Brief: From the data that follows, print exactly the lines starting at the one containing "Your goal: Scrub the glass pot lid" and ending at the one containing "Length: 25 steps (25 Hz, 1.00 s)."; include both of them and nothing more.

[Stored data]

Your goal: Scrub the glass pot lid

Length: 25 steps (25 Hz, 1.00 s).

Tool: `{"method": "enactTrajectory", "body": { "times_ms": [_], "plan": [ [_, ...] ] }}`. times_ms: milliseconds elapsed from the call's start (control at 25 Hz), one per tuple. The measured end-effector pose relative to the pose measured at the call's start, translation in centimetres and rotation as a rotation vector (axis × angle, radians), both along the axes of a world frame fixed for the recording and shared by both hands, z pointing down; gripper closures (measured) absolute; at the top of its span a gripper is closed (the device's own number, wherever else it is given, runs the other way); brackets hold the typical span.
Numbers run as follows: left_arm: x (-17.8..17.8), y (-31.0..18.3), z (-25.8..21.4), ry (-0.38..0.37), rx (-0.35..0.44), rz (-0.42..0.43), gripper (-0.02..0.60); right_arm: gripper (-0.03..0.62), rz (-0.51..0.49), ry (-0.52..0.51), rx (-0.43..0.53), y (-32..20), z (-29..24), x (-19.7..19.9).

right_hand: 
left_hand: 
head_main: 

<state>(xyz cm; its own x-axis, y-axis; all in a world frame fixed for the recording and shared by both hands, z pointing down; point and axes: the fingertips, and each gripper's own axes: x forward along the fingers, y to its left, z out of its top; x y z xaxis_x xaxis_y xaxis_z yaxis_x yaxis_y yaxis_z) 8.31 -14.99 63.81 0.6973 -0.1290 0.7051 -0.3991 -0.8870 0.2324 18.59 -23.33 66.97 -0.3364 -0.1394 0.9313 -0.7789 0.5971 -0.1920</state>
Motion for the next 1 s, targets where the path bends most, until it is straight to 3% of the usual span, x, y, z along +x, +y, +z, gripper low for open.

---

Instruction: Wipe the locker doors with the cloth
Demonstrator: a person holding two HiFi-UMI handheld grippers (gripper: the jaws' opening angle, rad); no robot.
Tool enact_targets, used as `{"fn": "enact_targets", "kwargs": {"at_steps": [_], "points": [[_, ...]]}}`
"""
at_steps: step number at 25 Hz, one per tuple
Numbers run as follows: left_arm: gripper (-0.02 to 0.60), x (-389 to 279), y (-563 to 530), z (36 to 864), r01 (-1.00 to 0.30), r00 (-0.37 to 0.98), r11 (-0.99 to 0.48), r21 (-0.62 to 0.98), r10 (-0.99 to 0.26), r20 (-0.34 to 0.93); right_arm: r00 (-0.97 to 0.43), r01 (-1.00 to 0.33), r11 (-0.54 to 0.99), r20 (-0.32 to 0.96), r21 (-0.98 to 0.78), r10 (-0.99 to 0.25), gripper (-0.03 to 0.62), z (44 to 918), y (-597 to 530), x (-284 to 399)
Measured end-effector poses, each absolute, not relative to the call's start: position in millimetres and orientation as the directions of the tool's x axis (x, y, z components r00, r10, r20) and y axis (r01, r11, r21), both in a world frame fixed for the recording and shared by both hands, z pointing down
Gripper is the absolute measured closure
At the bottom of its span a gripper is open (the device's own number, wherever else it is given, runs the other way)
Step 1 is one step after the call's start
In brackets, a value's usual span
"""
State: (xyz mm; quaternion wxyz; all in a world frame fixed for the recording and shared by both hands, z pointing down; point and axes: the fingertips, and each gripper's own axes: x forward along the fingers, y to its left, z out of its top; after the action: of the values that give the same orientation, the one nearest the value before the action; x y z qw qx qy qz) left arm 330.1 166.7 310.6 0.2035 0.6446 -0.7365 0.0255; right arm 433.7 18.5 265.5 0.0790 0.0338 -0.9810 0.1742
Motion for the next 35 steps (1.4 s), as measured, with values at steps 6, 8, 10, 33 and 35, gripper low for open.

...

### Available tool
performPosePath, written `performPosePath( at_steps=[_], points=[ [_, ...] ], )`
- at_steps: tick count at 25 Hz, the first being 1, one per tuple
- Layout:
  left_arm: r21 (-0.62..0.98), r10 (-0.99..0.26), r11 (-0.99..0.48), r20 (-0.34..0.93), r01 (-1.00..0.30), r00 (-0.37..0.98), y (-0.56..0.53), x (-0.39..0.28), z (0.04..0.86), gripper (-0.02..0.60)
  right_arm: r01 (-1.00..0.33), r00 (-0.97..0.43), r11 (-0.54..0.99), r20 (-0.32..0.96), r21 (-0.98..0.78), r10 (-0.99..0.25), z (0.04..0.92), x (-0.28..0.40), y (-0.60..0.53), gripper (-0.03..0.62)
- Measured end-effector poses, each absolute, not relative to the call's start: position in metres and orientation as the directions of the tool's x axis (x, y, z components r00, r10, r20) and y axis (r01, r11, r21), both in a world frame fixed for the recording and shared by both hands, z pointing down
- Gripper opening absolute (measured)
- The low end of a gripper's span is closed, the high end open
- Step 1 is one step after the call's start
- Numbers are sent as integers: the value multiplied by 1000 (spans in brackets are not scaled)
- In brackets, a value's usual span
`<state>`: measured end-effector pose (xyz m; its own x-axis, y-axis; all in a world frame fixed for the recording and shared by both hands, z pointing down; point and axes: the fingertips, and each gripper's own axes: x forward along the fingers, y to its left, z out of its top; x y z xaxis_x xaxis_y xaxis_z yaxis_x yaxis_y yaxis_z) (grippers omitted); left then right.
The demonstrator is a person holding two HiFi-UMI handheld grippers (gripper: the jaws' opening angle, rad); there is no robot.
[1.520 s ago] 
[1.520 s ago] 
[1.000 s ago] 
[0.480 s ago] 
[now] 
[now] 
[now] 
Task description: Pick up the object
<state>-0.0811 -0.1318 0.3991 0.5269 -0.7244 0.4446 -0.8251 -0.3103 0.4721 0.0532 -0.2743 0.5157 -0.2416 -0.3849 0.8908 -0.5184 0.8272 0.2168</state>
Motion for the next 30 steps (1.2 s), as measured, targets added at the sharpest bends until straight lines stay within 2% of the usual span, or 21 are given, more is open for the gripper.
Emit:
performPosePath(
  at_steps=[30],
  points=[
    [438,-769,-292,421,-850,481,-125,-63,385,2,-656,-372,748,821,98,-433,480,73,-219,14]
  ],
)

Answer to this task:
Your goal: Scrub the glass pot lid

Length: 25 steps (25 Hz, 1.00 s).

Nothing more is needed for this answer.